On-line version ISSN 0718-560X

Lat. Am. J. Aquat. Res. vol.43 no.4 Valparaíso Sept. 2015 

Research Article


Analysis of marine turtle strandings (Reptilia: Testudine) occurring on coast of Bahia State, Brazil

Análisis de varamientos de tortugas marinas (Reptilia: Testudine) ocurridas en la costa del Estado de Bahía, Brasil


Aline Lopes-Souza1, Alexandre Schiavetti2 & Martín Roberto Álvarez3

1Programa de Pós-Graduação em Zoologia, Departamento de Ciências Biológicas Universidade Estadual de Santa Cruz, Rod. Jorge Amado, km 16 Salobrinho, 45660-900, Ilheus-Bahia, Brasil
Departamento de Ciências Agrárias e Ambientais, Universidade Estadual de Santa Cruz Rod. Jorge Amado, km 16, Salobrinho, 45660-900, Ilheus-Bahia, Brasil
Departamento de Ciências Biológicas, Universidade Estadual de Santa Cruz Rod. Jorge Amado, km 16, Salobrinho, 45660-900, Ilheus-Bahia, Brasil

Corresponding author: Alexandre Schiavetti (
Corresponding editor: Sergio Palma

ABSTRACT. This study provides an analysis of the occurrence and the spatial and temporal distribution of marine turtle strandings found in the south of the State of Bahia. Data was collected between January 2006 and June 2008. This study covers an area of 220 km of the southern coast of Bahia State (northeastern Brazil), and spatial analyses were made considering data collected in three bases suported by Petrobras-Petróleo Brasileiro S/A distributed in the area. The records were sorted according to month and year, species, age group and sex. A total of 260 stranding were reported: 183 of Chelonia mydas (74.1%), the most frequent species. The highest number of strandings was recorded in Gamboa do Morro Base. Juveniles presented the highest densities, but no differences between adults and small juveniles were detected. Males were more frequently stranded in Gamboa do Morro Base, while females were more frequent in Ilhéus Base. An increase in the number of stranding between 2006 and 2008 was noted; moreover, the months with more records were January, February, March, October and December. The number of stranding events was discontinuously distributed in the study area. This study also demonstrated the usefulness of implement different strategies of recording marine turtle strandings: direct monitoring efforts (patrol) in remote beaches and educational campaigns applied on beaches frequented by tourists. This study demonstrated that, despite spatial nearby, the three bases attend independent biological systems and show different stranding dynamics, thus different conservancy actions should be implemented in order to improve the knowledge on natural history of sea-turtles in the southern coast of Bahia State.

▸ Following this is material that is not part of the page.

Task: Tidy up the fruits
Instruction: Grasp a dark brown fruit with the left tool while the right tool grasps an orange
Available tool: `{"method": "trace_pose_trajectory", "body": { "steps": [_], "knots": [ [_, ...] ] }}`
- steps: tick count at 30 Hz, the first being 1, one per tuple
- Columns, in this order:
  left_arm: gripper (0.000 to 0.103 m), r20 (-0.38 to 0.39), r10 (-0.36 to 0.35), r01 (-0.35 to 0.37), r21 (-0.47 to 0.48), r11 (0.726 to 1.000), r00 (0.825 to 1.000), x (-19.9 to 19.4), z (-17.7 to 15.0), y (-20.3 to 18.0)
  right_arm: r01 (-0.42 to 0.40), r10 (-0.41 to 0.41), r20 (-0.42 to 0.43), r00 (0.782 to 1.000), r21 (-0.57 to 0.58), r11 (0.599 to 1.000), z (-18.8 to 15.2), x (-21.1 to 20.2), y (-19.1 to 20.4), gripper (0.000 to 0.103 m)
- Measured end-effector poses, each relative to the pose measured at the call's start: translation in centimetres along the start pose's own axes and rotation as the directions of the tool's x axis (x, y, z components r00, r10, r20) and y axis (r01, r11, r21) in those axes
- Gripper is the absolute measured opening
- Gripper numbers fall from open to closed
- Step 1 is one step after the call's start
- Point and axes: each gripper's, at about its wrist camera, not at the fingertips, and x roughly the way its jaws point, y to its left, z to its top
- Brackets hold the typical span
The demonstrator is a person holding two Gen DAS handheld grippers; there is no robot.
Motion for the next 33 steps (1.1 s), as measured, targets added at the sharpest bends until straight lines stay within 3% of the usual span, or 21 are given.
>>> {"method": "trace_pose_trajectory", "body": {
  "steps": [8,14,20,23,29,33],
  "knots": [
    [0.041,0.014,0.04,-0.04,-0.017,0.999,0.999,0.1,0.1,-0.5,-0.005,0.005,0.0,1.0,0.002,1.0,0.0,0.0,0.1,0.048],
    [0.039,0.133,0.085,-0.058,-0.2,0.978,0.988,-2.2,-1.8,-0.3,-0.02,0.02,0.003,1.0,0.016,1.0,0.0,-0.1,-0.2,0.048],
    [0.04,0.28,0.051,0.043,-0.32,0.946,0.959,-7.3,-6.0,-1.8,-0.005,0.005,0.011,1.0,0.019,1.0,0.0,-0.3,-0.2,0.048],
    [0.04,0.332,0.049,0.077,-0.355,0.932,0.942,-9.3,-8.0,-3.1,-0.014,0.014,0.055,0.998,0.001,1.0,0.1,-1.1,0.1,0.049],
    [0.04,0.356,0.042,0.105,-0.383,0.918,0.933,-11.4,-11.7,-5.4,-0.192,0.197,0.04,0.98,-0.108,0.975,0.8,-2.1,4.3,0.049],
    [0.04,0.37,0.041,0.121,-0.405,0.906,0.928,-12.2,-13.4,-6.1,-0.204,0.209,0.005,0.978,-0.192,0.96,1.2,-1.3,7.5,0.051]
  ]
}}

Keywords: turtle stranding, monitoring beaches, educational campaigns, conservation strategies, northeastern Brazil.

RESUMEN. Se analiza de la incidencia y distribución espacio-temporal de los varamientos de tortugas marinas en el sur del Estado de Bahía, nordeste de Brasil. Los datos fueron obtenidos entre enero de 2006 y junio de 2008. Este estudio cubrió un área de 220 km de la costa sur del Estado de Bahía (noreste de Brasil) y el análisis espacial se realizó considerando las tres bases financiadas por la empresa Petrobras-Petróleo Brasileiro S/A. Los registros fueron ordenados según mes y año, especie, grupo etario y sexo. Se registró un total de 260 varamientos: 183 de Chelonia mydas (74,1%), la especie más frecuente. La mayor frecuencia de varamientos se observó en la base Gamboa do Morro. Los juveniles presentaron las mayores densidades, pero no se detectaron diferencias entre adultos y crías. Los machos vararon con mayor frecuencia en la base Gamboa do Morro, mientras que las hembras fueron más frecuentes en la base Ilhéus. Se observó un aumento en el número de varamientos entre 2006 y 2008 y además, los meses con más registros fueron enero, febrero, marzo, octubre y diciembre. El número de eventos de varamiento fue distribuido de forma discontinua en el área de estudio. Este estudio también demostró la utilidad de aplicar diferentes estrategias de registro de varamientos de tortugas marinas: esfuerzos de monitoreo directo (patrulla) en playas remotas y campañas educativas aplicadas en playas frecuentadas por turistas. Este estudio demostró que, a pesar de encontrarse próximas espacialmente, las tres bases atendieron sistemas biológicos que funcionan en forma independiente y muestran diferentes dinámicas de varamiento, por lo tanto se deben implementar diferentes acciones de conservación para mejorar el conocimiento de la historia natural de las tortugas marinas en la costa sur del Estado de Bahía.

Palabras clave: varamiento de tortugas, monitoreo de playas, campañas educativas, estrategias de conservación, noreste de Brasil.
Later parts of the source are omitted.